## [ABOUT THIS TASK]
With nothing added or dropped, copy the data that follows exactly.
--- --- ---
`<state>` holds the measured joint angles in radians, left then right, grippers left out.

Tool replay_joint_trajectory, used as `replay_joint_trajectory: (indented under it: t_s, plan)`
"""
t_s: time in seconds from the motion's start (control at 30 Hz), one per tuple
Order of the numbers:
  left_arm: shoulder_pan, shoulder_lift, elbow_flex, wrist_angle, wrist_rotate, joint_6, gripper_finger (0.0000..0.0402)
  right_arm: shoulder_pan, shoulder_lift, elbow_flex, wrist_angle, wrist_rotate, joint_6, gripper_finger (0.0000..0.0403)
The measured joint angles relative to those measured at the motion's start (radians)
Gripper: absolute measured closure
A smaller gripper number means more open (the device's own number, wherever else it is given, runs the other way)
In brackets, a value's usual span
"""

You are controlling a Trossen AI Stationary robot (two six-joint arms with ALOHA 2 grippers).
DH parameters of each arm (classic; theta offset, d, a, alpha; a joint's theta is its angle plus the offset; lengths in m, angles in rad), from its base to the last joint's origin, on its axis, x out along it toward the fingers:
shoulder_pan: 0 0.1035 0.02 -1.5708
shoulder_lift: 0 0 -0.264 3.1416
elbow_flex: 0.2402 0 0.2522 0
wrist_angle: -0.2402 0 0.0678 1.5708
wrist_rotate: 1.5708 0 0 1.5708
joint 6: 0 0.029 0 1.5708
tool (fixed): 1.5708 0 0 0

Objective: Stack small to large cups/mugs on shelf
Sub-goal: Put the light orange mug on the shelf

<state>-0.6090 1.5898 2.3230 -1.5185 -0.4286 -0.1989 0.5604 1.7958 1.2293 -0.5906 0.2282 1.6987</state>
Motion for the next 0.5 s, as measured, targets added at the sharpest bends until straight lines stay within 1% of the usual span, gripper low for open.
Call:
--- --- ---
## [TASK RESULT]
`<state>` holds the measured joint angles in radians, left then right, grippers left out.

Tool replay_joint_trajectory, used as `replay_joint_trajectory: (indented under it: t_s, plan)`
"""
t_s: time in seconds from the motion's start (control at 30 Hz), one per tuple
Order of the numbers:
  left_arm: shoulder_pan, shoulder_lift, elbow_flex, wrist_angle, wrist_rotate, joint_6, gripper_finger (0.0000..0.0402)
  right_arm: shoulder_pan, shoulder_lift, elbow_flex, wrist_angle, wrist_rotate, joint_6, gripper_finger (0.0000..0.0403)
The measured joint angles relative to those measured at the motion's start (radians)
Gripper: absolute measured closure
A smaller gripper number means more open (the device's own number, wherever else it is given, runs the other way)
In brackets, a value's usual span
"""

You are controlling a Trossen AI Stationary robot (two six-joint arms with ALOHA 2 grippers).
DH parameters of each arm (classic; theta offset, d, a, alpha; a joint's theta is its angle plus the offset; lengths in m, angles in rad), from its base to the last joint's origin, on its axis, x out along it toward the fingers:
shoulder_pan: 0 0.1035 0.02 -1.5708
shoulder_lift: 0 0 -0.264 3.1416
elbow_flex: 0.2402 0 0.2522 0
wrist_angle: -0.2402 0 0.0678 1.5708
wrist_rotate: 1.5708 0 0 1.5708
joint 6: 0 0.029 0 1.5708
tool (fixed): 1.5708 0 0 0

Objective: Stack small to large cups/mugs on shelf
Sub-goal: Put the light orange mug on the shelf

<state>-0.6090 1.5898 2.3230 -1.5185 -0.4286 -0.1989 0.5604 1.7958 1.2293 -0.5906 0.2282 1.6987</state>
Motion for the next 0.5 s, as measured, targets added at the sharpest bends until straight lines stay within 1% of the usual span, gripper low for open.
Call:

The exercise contains no remaining tasks.